Chaque délit entraîne une sanction. Dans la première moitié du 18e siècle, les délits majeurs prennent la forme de crimes contre la personne, comme la violence verbale ou physique, et de crimes contre les biens, tels le vol, le recel, les incendies criminels. L’ivresse publique, le faux monnayage, la sédition - des crimes de lèse majesté- figurent également au nombre des crimes de l’époque, en plus des crimes contre les mœurs comme l’inceste et la prostitution.
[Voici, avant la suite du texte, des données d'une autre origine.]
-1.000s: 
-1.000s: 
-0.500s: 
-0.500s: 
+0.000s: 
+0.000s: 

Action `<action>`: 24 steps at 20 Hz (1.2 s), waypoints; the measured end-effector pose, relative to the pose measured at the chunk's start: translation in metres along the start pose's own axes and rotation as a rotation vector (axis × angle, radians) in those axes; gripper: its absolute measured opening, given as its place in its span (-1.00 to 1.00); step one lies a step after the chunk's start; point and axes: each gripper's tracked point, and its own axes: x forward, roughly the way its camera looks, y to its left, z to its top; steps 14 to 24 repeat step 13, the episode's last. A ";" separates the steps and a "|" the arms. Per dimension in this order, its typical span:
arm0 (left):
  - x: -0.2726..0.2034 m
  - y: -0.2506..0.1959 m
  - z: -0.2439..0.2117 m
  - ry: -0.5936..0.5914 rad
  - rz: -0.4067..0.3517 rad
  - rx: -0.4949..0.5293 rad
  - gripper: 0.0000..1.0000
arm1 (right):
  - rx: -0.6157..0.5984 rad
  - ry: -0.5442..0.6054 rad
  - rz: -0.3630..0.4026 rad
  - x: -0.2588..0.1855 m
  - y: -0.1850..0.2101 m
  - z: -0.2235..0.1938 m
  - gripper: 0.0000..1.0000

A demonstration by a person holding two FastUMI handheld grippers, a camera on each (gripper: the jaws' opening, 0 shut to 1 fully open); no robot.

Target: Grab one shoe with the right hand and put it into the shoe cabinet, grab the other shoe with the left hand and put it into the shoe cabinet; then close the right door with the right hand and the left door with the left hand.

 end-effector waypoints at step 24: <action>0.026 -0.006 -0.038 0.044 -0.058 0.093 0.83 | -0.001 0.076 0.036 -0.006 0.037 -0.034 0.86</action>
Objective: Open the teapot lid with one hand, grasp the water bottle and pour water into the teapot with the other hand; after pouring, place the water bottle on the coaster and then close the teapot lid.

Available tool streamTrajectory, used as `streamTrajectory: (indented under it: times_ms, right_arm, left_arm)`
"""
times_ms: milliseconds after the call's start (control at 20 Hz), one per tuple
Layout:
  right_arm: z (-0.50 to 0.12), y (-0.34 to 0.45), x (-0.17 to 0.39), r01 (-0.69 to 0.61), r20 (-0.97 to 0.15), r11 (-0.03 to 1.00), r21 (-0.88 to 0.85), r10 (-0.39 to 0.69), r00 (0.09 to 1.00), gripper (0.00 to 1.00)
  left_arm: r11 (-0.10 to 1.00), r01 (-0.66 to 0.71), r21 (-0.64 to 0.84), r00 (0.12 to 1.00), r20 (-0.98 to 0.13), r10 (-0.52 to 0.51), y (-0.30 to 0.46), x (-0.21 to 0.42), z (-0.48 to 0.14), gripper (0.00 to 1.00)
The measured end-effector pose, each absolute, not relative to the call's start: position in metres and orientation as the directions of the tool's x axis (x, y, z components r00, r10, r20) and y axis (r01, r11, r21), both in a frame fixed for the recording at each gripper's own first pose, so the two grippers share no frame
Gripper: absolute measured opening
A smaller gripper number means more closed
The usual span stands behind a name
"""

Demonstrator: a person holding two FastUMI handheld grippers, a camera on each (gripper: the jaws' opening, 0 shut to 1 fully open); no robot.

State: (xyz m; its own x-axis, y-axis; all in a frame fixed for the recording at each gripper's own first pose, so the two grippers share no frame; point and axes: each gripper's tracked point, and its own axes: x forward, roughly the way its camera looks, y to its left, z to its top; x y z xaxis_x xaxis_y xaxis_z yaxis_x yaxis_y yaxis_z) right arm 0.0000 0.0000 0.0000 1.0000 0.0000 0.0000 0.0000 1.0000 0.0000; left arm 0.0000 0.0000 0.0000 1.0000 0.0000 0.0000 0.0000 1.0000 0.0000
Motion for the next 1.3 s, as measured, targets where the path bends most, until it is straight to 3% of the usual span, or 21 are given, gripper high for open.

Les juges condamnent les délinquants à payer une amende ou à faire des excuses publiques, notamment. Pour les crimes les plus graves, les coupables risquent d’être soumis au carcan, flagellés, marqués au fer rouge ou même pendus.

Des maisons d’arrêt

Illustration d'un cachot 4 Ko

Aux 17e et 18e siècles, les villes de Québec, Montréal et Trois-Rivières utilisent comme prison des édifices existants, parfois même des maisons privées ou des casernes militaires. Les conditions de détention sont horribles dans ces pièces insalubres, malodorantes, mal équipées.

La prison n’est le plus souvent à cette époque qu’une maison d’arrêt où on retient un accusé jusqu’à ce que sa sentence soit rendue. C’est au cours du 19e siècle que la maison d’arrêt est devenue une prison ou un pénitencier, c’est-à-dire un lieu où les contrevenants sont privés de liberté pour un certain temps afin d'expier les crimes qu’ils ont commis.